### PROBLEM DETAILS
Would you retype the entries from the first line to the line bearing "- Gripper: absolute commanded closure", both included, leaving out every picture?

### DATA IN THIS EXERCISE
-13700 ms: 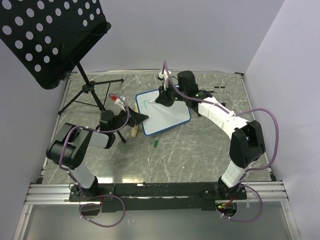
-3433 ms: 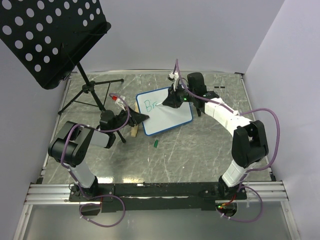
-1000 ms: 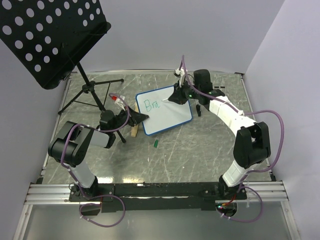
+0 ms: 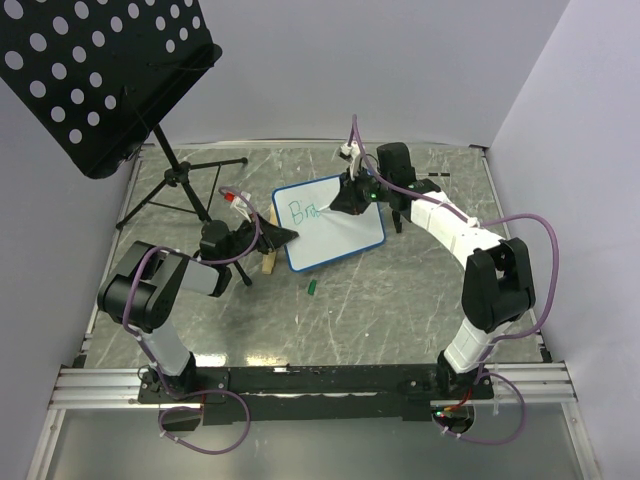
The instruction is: Write a sentence on the whiteboard
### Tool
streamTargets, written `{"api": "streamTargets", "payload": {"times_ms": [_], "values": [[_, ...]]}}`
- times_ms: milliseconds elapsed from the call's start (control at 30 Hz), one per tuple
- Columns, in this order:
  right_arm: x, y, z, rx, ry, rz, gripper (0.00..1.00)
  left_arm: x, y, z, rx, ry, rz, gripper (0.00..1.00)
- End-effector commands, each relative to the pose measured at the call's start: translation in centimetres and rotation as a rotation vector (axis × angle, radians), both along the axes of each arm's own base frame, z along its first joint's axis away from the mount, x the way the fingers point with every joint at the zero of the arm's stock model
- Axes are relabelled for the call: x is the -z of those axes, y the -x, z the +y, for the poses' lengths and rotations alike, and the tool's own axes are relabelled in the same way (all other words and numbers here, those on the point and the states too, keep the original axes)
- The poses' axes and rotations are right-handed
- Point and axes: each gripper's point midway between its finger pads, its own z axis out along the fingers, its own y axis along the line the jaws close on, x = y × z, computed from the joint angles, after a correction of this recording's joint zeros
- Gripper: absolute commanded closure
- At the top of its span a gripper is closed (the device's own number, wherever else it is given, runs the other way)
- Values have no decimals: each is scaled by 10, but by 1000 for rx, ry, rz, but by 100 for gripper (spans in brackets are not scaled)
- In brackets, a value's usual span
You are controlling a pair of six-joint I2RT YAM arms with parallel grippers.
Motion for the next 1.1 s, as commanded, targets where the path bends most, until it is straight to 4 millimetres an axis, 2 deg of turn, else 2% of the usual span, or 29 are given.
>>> {"api": "streamTargets", "payload": {"times_ms": [0, 133, 733, 1067], "values": [[-42, -10, 5, -6, -52, -112, 100, -56, 2, -3, 25, 85, -225, 99], [-45, -12, 4, 1, -53, -117, 100, -56, 1, -3, 24, 87, -225, 99], [-31, -20, -5, 35, -29, -92, 100, -56, 2, -3, 25, 86, -226, 99], [-16, -14, -7, 16, 3, -67, 100, -57, 1, -3, 20, 87, -230, 99]]}}
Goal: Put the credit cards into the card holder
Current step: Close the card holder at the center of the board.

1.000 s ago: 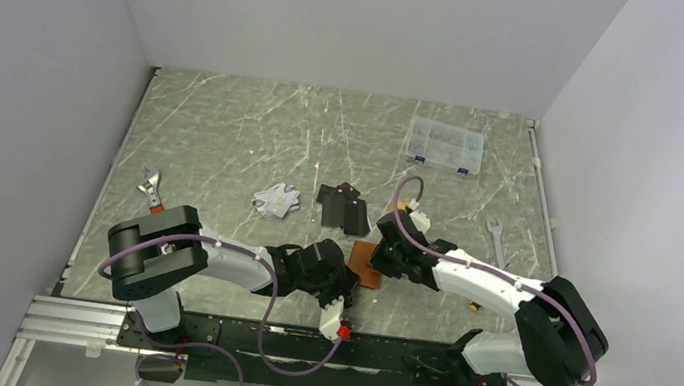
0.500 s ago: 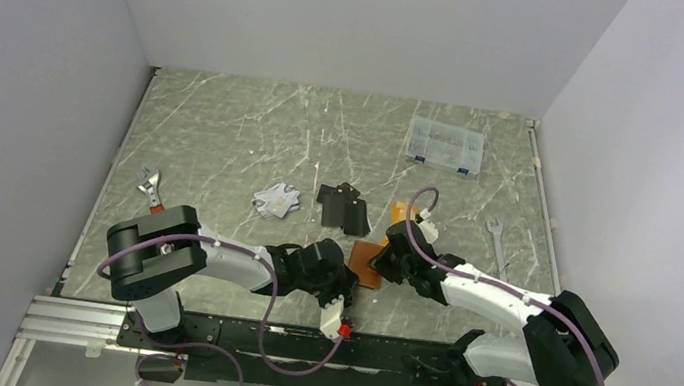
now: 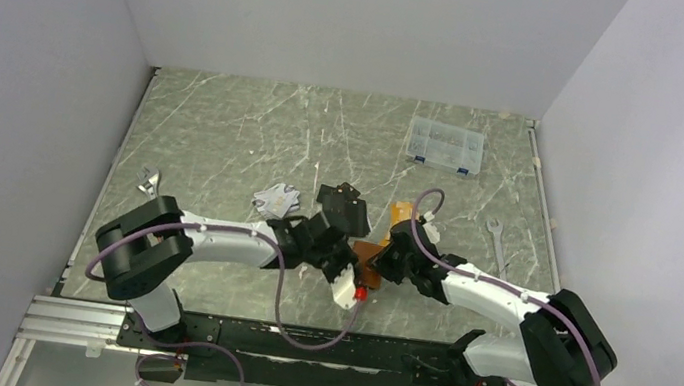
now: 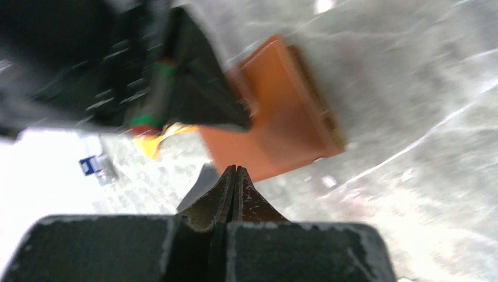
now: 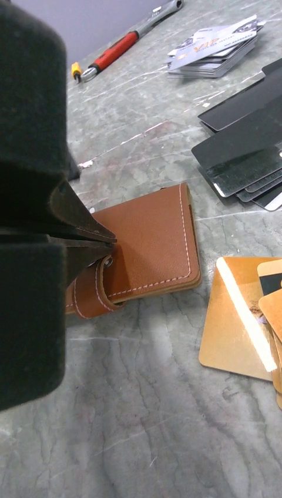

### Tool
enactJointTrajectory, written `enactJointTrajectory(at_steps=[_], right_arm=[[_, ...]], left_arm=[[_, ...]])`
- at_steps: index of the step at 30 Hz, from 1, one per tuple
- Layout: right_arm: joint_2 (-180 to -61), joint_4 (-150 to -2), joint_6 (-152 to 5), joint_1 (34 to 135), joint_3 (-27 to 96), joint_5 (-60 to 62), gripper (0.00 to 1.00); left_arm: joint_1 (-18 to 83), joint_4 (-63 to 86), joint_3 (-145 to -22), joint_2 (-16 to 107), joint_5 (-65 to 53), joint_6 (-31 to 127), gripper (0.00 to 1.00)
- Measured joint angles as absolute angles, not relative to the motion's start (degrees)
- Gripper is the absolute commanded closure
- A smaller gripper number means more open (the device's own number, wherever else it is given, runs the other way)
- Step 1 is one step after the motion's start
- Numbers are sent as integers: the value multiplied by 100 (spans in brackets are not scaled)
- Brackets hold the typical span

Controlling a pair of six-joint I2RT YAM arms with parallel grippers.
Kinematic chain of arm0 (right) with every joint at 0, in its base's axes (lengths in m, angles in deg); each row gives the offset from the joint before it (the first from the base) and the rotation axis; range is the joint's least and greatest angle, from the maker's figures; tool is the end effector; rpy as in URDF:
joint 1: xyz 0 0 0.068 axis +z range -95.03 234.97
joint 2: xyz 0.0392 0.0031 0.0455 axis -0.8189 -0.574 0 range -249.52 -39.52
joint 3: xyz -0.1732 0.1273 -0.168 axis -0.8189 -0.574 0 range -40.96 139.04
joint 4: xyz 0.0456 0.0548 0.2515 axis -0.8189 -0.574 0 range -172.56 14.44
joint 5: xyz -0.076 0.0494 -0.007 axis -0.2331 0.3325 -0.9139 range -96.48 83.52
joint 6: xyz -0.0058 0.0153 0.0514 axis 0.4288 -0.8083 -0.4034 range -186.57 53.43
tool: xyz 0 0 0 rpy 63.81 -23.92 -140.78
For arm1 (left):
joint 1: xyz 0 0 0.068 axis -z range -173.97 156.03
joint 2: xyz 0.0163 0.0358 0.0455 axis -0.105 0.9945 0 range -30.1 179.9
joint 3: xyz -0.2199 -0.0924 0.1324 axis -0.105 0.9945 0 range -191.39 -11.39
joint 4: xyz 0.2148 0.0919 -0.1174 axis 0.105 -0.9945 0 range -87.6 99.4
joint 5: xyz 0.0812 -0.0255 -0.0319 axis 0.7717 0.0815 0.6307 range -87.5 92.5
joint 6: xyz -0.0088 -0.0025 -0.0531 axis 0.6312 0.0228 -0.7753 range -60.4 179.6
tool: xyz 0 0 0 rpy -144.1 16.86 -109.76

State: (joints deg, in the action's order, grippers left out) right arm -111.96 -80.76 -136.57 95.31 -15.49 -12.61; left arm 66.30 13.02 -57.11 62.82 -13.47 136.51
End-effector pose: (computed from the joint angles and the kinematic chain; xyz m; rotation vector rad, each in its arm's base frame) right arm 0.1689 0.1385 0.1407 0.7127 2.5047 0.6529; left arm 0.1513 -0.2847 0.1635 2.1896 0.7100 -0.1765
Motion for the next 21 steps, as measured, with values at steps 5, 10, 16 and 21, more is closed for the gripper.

### TASK RESULT
-13700 ms: 
-3433 ms: 
-1000 ms: 
+0 ms: 
The instruction is: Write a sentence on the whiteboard
### Tool
streamTargets, written `{"api": "streamTargets", "payload": {"times_ms": [_], "values": [[_, ...]]}}`
- times_ms: milliseconds elapsed from the call's start (control at 30 Hz), one per tuple
- Columns, in this order:
  right_arm: x, y, z, rx, ry, rz, gripper (0.00..1.00)
  left_arm: x, y, z, rx, ry, rz, gripper (0.00..1.00)
- End-effector commands, each relative to the pose measured at the call's start: translation in centimetres and rotation as a rotation vector (axis × angle, radians), both along the axes of each arm's own base frame, z along its first joint's axis away from the mount, x the way the fingers point with every joint at the zero of the arm's stock model
- Axes are relabelled for the call: x is the -z of those axes, y the -x, z the +y, for the poses' lengths and rotations alike, and the tool's own axes are relabelled in the same way (all other words and numbers here, those on the point and the states too, keep the original axes)
- The poses' axes and rotations are right-handed
- Point and axes: each gripper's point midway between its finger pads, its own z axis out along the fingers, its own y axis along the line the jaws close on, x = y × z, computed from the joint angles, after a correction of this recording's joint zeros
- Gripper: absolute commanded closure

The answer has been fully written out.